* [Source records]:
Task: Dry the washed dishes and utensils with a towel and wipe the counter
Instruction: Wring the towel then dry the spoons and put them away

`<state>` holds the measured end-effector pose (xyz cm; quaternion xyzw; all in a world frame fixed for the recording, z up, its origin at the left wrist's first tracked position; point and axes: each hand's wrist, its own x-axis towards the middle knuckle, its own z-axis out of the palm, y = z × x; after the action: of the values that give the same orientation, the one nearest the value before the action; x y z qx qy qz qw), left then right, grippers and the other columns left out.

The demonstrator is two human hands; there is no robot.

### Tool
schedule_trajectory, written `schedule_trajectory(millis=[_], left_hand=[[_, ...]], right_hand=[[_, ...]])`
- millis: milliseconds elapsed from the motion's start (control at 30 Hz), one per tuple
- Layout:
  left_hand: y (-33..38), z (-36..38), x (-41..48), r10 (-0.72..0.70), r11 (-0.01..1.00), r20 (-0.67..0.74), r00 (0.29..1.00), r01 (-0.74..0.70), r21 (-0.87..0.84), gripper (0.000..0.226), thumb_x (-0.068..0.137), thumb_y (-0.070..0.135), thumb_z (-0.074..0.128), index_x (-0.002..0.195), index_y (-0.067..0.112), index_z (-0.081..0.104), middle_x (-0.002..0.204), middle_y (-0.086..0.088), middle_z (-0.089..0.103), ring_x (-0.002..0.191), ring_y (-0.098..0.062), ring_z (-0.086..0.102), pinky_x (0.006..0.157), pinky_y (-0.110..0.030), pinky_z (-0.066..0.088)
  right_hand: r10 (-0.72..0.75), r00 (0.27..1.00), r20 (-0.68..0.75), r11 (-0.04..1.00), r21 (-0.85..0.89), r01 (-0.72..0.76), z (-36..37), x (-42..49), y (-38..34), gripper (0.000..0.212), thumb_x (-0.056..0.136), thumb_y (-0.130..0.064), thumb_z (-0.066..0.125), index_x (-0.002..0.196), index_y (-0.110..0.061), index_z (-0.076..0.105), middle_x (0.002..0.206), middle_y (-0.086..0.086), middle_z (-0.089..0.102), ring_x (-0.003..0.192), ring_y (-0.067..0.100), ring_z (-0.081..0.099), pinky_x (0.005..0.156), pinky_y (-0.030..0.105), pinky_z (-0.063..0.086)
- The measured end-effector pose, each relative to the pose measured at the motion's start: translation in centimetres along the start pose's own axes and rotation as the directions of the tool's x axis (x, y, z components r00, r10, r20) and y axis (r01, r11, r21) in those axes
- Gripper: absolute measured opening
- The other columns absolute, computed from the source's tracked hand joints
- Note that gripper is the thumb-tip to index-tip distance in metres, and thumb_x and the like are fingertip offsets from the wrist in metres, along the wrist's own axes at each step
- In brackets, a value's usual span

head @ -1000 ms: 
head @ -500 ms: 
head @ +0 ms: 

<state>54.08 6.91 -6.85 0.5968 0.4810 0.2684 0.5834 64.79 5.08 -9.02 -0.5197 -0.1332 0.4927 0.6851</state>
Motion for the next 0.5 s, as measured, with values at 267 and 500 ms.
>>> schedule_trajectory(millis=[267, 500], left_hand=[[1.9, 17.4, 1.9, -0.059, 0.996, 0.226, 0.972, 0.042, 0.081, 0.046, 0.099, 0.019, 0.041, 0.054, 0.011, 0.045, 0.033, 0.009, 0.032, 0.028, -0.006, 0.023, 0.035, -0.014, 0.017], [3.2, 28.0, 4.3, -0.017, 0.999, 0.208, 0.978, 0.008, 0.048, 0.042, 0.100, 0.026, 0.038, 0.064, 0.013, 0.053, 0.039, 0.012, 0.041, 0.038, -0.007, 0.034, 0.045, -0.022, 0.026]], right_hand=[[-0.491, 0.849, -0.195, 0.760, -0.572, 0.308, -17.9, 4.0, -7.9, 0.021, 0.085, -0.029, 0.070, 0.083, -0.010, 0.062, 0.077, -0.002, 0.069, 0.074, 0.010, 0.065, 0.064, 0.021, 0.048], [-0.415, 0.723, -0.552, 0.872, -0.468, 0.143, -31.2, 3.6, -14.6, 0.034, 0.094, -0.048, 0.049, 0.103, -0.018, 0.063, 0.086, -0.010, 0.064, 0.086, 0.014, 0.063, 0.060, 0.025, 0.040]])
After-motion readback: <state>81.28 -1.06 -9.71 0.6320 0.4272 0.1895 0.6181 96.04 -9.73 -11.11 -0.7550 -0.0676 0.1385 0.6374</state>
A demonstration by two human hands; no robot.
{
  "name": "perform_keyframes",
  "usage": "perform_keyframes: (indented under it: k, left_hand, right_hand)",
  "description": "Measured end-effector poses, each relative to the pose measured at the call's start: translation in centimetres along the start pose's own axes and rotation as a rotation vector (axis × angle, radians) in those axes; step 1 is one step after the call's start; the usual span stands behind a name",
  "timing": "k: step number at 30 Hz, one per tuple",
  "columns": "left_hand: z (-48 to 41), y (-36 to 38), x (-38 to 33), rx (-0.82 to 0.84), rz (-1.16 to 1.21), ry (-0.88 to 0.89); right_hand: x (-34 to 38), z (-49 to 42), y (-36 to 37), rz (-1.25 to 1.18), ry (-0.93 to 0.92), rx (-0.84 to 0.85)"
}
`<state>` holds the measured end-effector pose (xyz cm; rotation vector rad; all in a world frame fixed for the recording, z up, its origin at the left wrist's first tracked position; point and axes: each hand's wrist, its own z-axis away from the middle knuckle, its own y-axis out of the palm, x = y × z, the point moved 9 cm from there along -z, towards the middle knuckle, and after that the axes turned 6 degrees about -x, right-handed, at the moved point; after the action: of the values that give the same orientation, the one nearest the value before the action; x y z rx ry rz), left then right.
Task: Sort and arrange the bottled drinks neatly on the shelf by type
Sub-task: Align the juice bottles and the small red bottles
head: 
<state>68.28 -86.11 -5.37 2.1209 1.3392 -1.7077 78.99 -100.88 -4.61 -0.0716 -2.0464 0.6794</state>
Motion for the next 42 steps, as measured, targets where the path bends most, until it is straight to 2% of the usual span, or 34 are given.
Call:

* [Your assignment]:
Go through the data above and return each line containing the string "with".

* [Exercise solution]:
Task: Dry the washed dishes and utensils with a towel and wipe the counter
Motion for the next 0.5 s, as measured, with values at 267 and 500 ms.

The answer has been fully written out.